Por: Alejandro Rozado
Lejos del lamento, para Enrique González Martínez la soledad es resultado de labrar el huerto propio: cultivo y cosecha de la virtud en tiempos de calamidad. Este notable credo estoico del poeta se expresa al final de “La lección de la montaña” como una máxima revelada por las augustas cumbres: “(…) esfuérzate y conquista / la gloria de estar solo (…)”. Del mismo modo, en el extraordinario soliloquio de una roca montuna, ésta reza:
Señor, yo que no tengo ni musgo florecido
ni un arroyuelo bullidor,
haz que en mis abras forjen las águilas su nido
y hagan su tálamo de amor.
Mas si ha de ser forzoso que me aparte del mundo
y del concierto universal,
hazme símbolo eterno, inmutable y profundo
de la más alta soledad.
El auténtico estoicismo moderno posee certera perspectiva temporal. Enrique González Martínez demostró que, en un lapso menor a una década (de 1911 a 1919), había comprendido cabalmente aquello de que verdaderamente “lo nuestro es pasar”. En “Meditación bajo la luna”, el poeta divaga con generosos tercetos por un jardín en busca de serenidad; la atmósfera nocturna propicia no un lirismo inspirado sino un tremendo choque de sensibilidades:
y me pongo a soñar como solía
cuando era el alma, en la niñez lejana,
más pura, más ingenua y menos mía.
González Martínez proclama que el alma humana, aquello que otorga sentido a la existencia de los individuos y los pueblos, sólo despierta después de los años necios de juventud, plagados de amargura romántica, ilusiones y llanto: “¿Será fuerza llorar lo que he llorado?” A lo que responde con un rotundo “¡…nunca, nunca más!” El poeta discute con su pasado y repudia al verso adolescente de artificial dolencia que emerge automáticamente a la conciencia:
Ya te me vas perdiendo en la cercana
penumbra del jardín: inútilmente
vuelves ahora y tornarás mañana…
¿Qué sabes de las ansias del presente?
¿Qué del afán de entonces, si estuviste
lejos del alma y de la vida ausente?
¡Ni lo que fui ni lo que soy!… No existe
en ti ni rastro de mi ser; me dejas
ni más regocijado ni más triste.
Oigo sin duelo tus vetustas quejas,
te miro huir sin emoción alguna,
y me pongo a pedir cuando te alejas
noble serenidad bajo la luna.
La negación del ímpetu primigenio se convierte de pronto en un elogio de la madurez. Y una nueva voz dice al poeta: “Medita y crea”, mientras suena “la oportuna campana de los tiempos”. Versos de valor para una etapa de la historia que se caracteriza por un superfluo hedonismo de todo lo joven sin alma. Para nuestro autor, el poema es la cristalización de un alma trabajada, una escultura labrada pacientemente; la aproximación del aliento vital con el peso de los años. De la historia de los pueblos se puede decir lo mismo.

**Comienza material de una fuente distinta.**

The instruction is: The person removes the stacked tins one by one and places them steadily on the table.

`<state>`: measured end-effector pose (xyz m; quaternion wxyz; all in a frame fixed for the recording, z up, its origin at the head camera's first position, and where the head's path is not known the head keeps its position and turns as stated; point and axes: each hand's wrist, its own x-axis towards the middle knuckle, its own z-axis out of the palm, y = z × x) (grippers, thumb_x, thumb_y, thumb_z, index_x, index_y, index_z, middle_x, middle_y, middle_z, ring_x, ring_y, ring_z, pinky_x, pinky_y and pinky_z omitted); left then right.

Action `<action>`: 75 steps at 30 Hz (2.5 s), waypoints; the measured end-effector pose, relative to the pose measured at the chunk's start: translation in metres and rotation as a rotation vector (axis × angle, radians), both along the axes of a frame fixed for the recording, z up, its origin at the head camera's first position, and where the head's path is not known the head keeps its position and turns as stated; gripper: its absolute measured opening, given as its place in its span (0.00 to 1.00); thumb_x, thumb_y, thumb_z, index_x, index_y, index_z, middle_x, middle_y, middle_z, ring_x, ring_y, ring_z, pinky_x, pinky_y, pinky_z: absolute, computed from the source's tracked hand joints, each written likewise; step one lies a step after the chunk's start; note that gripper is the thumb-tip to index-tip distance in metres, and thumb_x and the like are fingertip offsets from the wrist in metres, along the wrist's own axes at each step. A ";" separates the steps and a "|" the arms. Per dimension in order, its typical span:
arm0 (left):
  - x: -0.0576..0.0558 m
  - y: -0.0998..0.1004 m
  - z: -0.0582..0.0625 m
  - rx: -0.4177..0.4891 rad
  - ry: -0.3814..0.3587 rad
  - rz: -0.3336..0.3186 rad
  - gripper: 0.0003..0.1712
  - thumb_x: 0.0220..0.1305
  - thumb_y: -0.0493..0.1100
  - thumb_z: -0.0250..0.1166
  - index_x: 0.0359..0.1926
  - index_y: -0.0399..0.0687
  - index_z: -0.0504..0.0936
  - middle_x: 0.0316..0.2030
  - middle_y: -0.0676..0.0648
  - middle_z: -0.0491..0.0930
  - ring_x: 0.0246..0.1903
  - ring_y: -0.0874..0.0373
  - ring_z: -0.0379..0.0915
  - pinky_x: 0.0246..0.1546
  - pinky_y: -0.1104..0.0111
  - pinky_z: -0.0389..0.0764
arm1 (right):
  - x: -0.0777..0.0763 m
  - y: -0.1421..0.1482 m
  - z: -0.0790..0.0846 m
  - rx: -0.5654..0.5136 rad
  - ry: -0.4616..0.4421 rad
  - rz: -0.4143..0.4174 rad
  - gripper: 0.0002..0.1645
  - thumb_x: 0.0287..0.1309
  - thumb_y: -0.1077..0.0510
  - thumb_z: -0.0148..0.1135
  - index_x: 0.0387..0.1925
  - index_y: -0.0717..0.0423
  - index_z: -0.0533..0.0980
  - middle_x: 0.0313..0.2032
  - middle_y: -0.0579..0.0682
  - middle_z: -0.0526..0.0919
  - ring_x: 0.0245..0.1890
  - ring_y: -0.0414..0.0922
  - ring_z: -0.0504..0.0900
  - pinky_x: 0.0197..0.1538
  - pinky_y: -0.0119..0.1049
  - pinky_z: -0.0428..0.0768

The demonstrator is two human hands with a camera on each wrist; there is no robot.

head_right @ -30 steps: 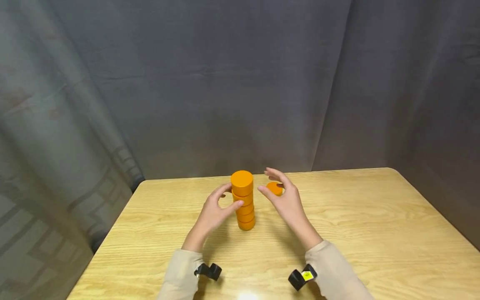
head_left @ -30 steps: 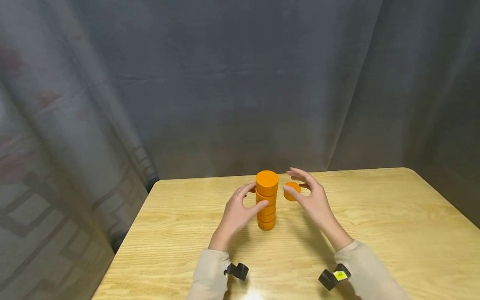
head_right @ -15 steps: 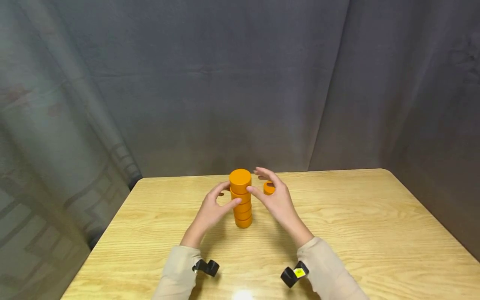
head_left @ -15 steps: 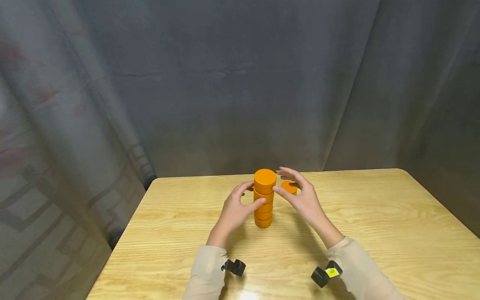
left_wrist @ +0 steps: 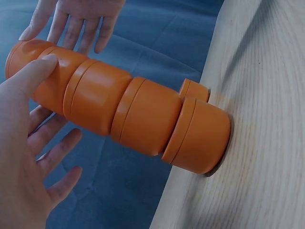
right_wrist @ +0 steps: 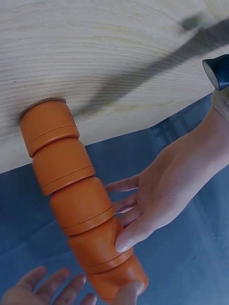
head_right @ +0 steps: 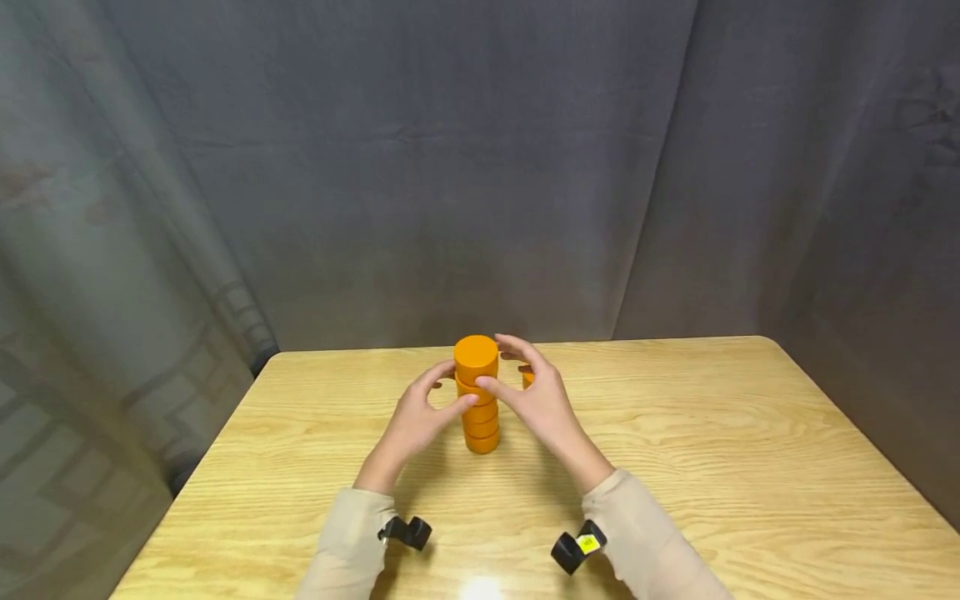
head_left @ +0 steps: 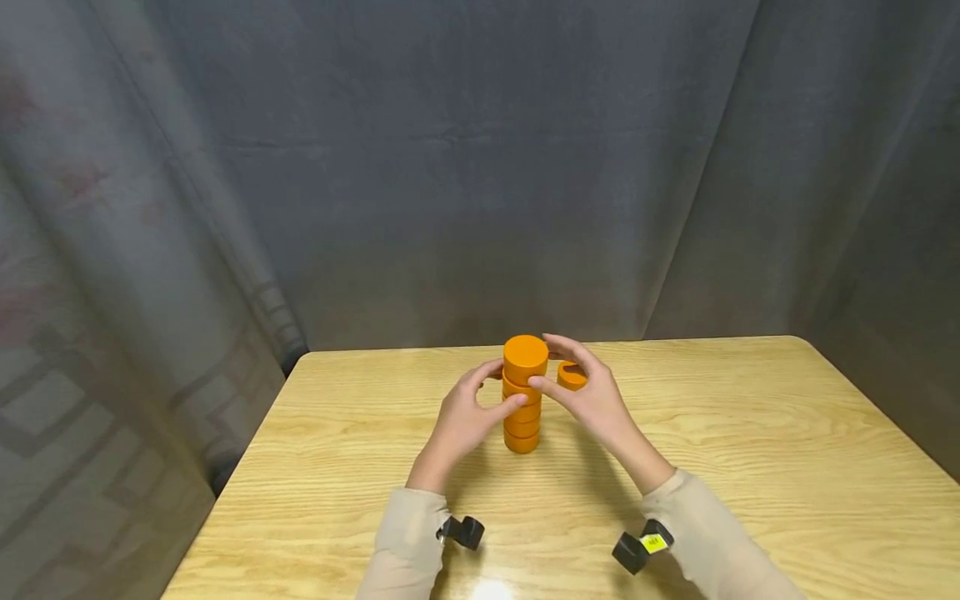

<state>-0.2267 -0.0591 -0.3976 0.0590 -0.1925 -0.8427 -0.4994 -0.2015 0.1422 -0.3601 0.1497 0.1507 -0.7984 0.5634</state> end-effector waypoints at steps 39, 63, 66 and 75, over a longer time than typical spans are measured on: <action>0.002 0.003 -0.003 0.013 0.008 -0.017 0.35 0.60 0.61 0.70 0.66 0.59 0.74 0.55 0.54 0.77 0.58 0.52 0.71 0.60 0.46 0.67 | 0.000 -0.001 0.003 0.051 -0.034 -0.006 0.33 0.57 0.57 0.73 0.63 0.56 0.72 0.56 0.56 0.79 0.57 0.52 0.74 0.59 0.52 0.69; 0.001 0.006 -0.004 0.023 0.013 -0.018 0.33 0.58 0.60 0.72 0.64 0.63 0.75 0.53 0.56 0.78 0.55 0.58 0.72 0.60 0.47 0.68 | 0.007 0.025 -0.001 0.004 0.089 -0.102 0.31 0.58 0.61 0.71 0.62 0.59 0.72 0.55 0.53 0.78 0.50 0.38 0.73 0.54 0.35 0.70; 0.001 0.006 -0.005 0.021 0.016 -0.016 0.33 0.58 0.60 0.72 0.64 0.64 0.75 0.52 0.56 0.78 0.55 0.58 0.72 0.60 0.47 0.68 | 0.007 0.031 -0.004 -0.003 0.104 -0.111 0.31 0.58 0.62 0.71 0.62 0.58 0.72 0.55 0.53 0.78 0.50 0.36 0.73 0.54 0.31 0.69; 0.000 0.008 -0.005 0.025 0.012 -0.024 0.33 0.58 0.59 0.72 0.64 0.63 0.75 0.53 0.57 0.78 0.55 0.57 0.72 0.61 0.47 0.68 | 0.002 0.045 -0.014 0.003 0.094 -0.178 0.31 0.59 0.62 0.70 0.63 0.60 0.71 0.54 0.56 0.78 0.49 0.35 0.72 0.54 0.34 0.69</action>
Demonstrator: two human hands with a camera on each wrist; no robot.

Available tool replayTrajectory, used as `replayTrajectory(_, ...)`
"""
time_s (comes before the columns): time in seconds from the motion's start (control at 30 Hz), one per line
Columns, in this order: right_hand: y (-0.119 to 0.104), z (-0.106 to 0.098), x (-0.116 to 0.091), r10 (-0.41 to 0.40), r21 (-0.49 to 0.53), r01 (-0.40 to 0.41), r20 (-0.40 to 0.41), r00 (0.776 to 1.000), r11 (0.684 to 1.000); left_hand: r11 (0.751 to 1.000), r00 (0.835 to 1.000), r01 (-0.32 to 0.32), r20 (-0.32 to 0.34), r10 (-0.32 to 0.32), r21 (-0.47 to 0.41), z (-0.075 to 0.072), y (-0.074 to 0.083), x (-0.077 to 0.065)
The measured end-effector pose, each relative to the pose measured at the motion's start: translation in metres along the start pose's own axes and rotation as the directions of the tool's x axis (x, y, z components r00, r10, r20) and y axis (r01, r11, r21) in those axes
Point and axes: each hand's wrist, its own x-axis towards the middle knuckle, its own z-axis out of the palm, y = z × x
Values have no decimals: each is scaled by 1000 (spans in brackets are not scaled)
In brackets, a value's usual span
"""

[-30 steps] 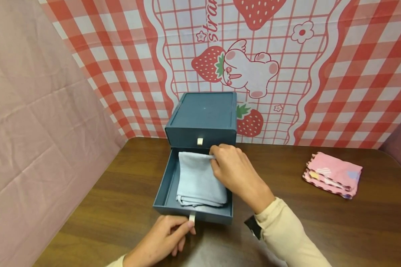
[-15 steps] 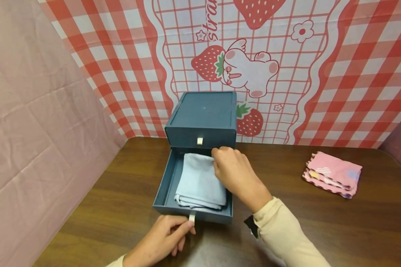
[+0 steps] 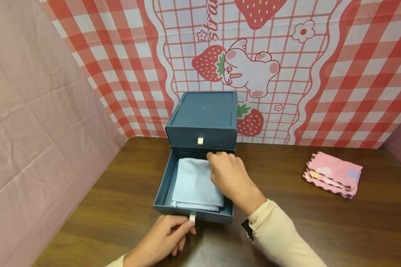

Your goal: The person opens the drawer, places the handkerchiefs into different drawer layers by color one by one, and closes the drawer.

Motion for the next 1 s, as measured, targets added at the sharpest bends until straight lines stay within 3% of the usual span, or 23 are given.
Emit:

González Martínez remata esta portentosa concepción del transcurrir hasta la muerte -no necesariamente física sino anímica. En “Página en blanco” se lee lo siguiente:
Un día, no muy tarde, la inquietud que me acosa
para que diga el canto que conturba mi vida,
cesará, como flama por el viento extinguida,
y la voz será muda y el alma silenciosa.
Todo lo que en un tiempo suscitó mis asombros
y lo que fue codicia del pensamiento mío,
despertará a su paso un ‘qué sé yo’ de hastío,
un desdeñoso y leve encogimiento de hombros.
Trémula ya la mano que oprimió los bordones
de la constante lira, se llevará el pasado
los ecos imprecisos de todo lo cantado
y el lívido fantasma de las meditaciones.
Recogidas las alas, el afán taciturno
no sabrá de las cosas penetrar el acento:
será viento tan sólo la palabra del viento
y rumor sin sentido el mensaje nocturno.
De esta vida de ensueño, de este mundo en que arranco
la visión de mis ojos, la canción de mi oído,
quedarán solamente un laúd sin sonido,
un espíritu en sombras y una página en blanco.
Vislumbrar el apagamiento de la combustión creadora de una vida, de una cultura, escuchar el llamado de la opacidad final donde no habrá ya nada que decir (la página en blanco) es alcanzar la visión definitiva de que un ser humano es capaz.
Enrique González Martínez, poeta. Un crítico de lo real a través del propio poema. Crítico de sí mismo; crítico del crítico de sí mismo; crítico de la poesía a través de la intuición de la muerte. Una pasión dominada, su estoicismo. El poeta pronosticó la senectud y demencia final de lo que alguna vez fue una poética de pie. Había comprendido lo fundamental. Con “Parábola del huésped sin nombre”, “El yunque”, “El puñal”, “El sembrador”, “La persecución” y “Hora fracta”, comprobamos que sus mejores poemas estarían por venir.